ECF-Blog hebdo : Comment vous est venue l’idée de ce thème-là, particulier, pour cette journée de travail ?

Monique Kusnierek : Elle nous est venue dans le fil de la récente législation de la psychothérapie en Belgique, par rapport à laquelle il nous faut faire valoir ce qu’il en est, au CPCT en l’occurrence, de la psychanalyse appliquée à la thérapeutique. Cette journée sera l’occasion de tenter de le préciser et de le soumettre au contrôle de notre communauté.

ECF-Bh : L’opération en jeu dans le titre de cette journée est- elle, selon vous, conditionnée par la particularité du dispositif CPCT ?

MK : L’opération en jeu est sans doute limitée par le dispositif CPCT, mais ce n’est pas celui-ci qui la conditionne. Rien à voir, en tout cas, entre le dispositif CPCT et ce que l’on appelle « le cadre » à l’IPA.

Elle nécessite, par contre, un praticien qui sache, d’expérience personnelle, ce que sont l’ouverture et la fermeture de l’inconscient, pour le cas où ça ne demande qu’à s’ouvrir, mais qui sache aussi garder cette porte fermée, au cas où ça s’impose, soit un praticien qui sache se prêter à de multiples usages, se faire objet multi-fonctionnel[1], comme le disait Jacques-Alain Miller il y a une quinzaine d’années.

Rien de très différent donc de ce qui se passe dans la pratique privée.

ECF-Bh : Comment articuleriez-vous la question de l’acte avec la temporalité particulière des traitements du CPCT ? Cette temporalité resserrée modifie-t-elle selon vous le statut de l’acte analytique en jeu ?

MK : Il est fait, au CPCT, un usage de courte durée, ou de durée limitée, de l’objet-praticien. Cette donne a son importance, non pas tant pour le praticien qui s’y prête – ni du fait du dispositif –, que pour le patient lui-même. Bon nombre d’entre eux consultent au CPCT parce que la durée, justement, y est limitée. C’était le cas, par exemple, de ce patient qui ne voulait que passer au CPCT, comme il ne pouvait, par ailleurs, envisager de travailler que sous contrat à durée déterminée, sous peine d’être envahi par une angoisse massive. Les raisons de la limitation de l’engagement dans le temps étaient donc bel et bien de son côté, mais la lecture de ces raisons et leur prise en compte étaient du nôtre, par contre.
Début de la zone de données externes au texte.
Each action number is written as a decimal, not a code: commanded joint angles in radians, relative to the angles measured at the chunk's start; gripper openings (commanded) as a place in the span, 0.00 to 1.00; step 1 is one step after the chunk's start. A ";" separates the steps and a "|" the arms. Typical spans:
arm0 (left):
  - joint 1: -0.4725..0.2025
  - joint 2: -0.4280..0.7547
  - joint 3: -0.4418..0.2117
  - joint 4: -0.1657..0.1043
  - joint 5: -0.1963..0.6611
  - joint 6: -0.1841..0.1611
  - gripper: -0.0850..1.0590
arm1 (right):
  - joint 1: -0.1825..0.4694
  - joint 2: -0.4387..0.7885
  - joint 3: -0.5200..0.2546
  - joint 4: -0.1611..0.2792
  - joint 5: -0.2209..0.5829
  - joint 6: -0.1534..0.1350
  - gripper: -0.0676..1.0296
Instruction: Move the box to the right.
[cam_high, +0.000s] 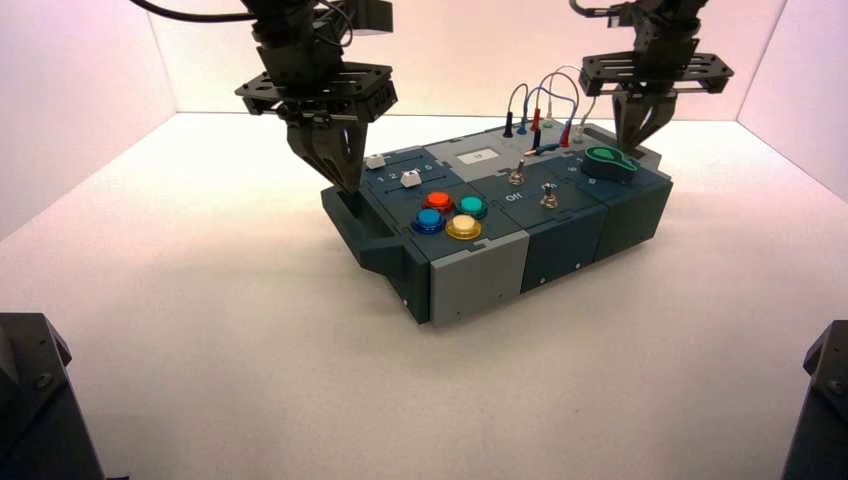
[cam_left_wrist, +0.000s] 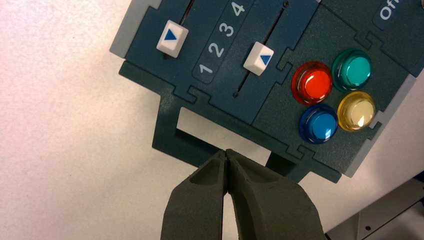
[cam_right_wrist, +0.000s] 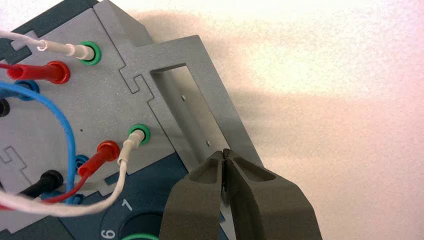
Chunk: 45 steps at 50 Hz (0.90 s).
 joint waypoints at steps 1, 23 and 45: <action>-0.006 -0.002 -0.026 0.000 -0.002 0.006 0.05 | -0.009 0.000 -0.026 -0.005 0.005 -0.003 0.04; -0.006 0.137 -0.132 -0.002 0.021 0.006 0.05 | -0.006 0.015 -0.017 -0.003 0.104 -0.040 0.04; 0.005 0.222 -0.255 0.003 0.037 0.005 0.05 | 0.002 -0.003 0.031 0.041 0.186 -0.120 0.04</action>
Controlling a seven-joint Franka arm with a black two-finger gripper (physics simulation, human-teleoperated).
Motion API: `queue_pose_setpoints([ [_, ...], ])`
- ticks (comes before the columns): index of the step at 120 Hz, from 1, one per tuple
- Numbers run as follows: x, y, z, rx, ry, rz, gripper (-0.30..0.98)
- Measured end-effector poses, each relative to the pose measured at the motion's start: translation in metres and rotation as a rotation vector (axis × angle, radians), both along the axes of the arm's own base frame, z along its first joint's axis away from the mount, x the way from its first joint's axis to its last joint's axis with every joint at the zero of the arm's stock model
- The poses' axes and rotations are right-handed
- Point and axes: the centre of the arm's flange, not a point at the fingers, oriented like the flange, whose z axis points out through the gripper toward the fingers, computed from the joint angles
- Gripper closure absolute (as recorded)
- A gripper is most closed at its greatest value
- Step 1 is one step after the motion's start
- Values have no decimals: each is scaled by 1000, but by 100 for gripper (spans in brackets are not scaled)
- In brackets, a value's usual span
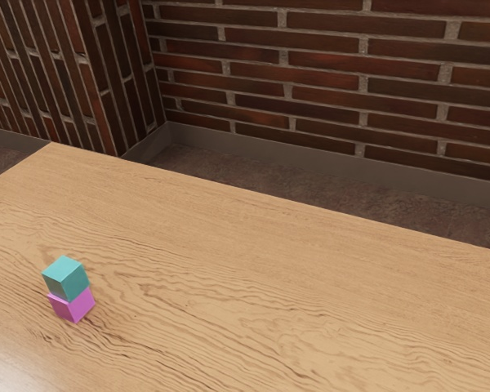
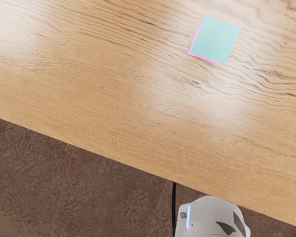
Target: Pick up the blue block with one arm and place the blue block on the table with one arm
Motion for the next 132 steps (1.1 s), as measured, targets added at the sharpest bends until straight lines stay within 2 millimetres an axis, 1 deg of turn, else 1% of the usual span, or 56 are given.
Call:
queue_pose_setpoints([
  [6, 16, -12, -6, 6, -11, -34, 0],
  [14, 31, -30, -11, 13, -24, -86, 0],
  [18, 38, -36, -19, 11, -17, -104, 0],
  [24, 49, -40, -39, 4, -7, -120, 0],
  [27, 52, -40, -52, -2, -2, -128, 0],
  [35, 57, -35, -86, -22, 0, -136, 0],
  [41, 61, -29, -107, -41, -8, -129, 0],
  [49, 63, -22, -137, -80, -18, -113, 0],
  [58, 68, -20, -159, -105, -40, -105, 0],
  [71, 72, -20, -199, -119, -36, -99, 0],
  [82, 73, -16, -219, -94, -35, -108, 0],
  [99, 69, -7, -262, -83, -26, -133, 0],
  [106, 69, -5, -272, -75, -29, -150, 0],
  [123, 62, -8, -312, -67, -8, -210, 0],
  [132, 64, -7, -325, -55, -13, -244, 0],
])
Cette temporalité resserrée ne modifie donc pas le statut de l’acte, mais celui-ci consiste plutôt à s’en servir, et il faut bien dire que cet usage répond à notre modernité. Il arrive toutefois que cet usage se poursuive sur le mode longue durée, mais dans ce cas c’est hors CPCT.

  [1] Miller J.-A., « Les contre-indications au traitement psychanalytique », Mental, n° 5, juillet 1998, p. 14.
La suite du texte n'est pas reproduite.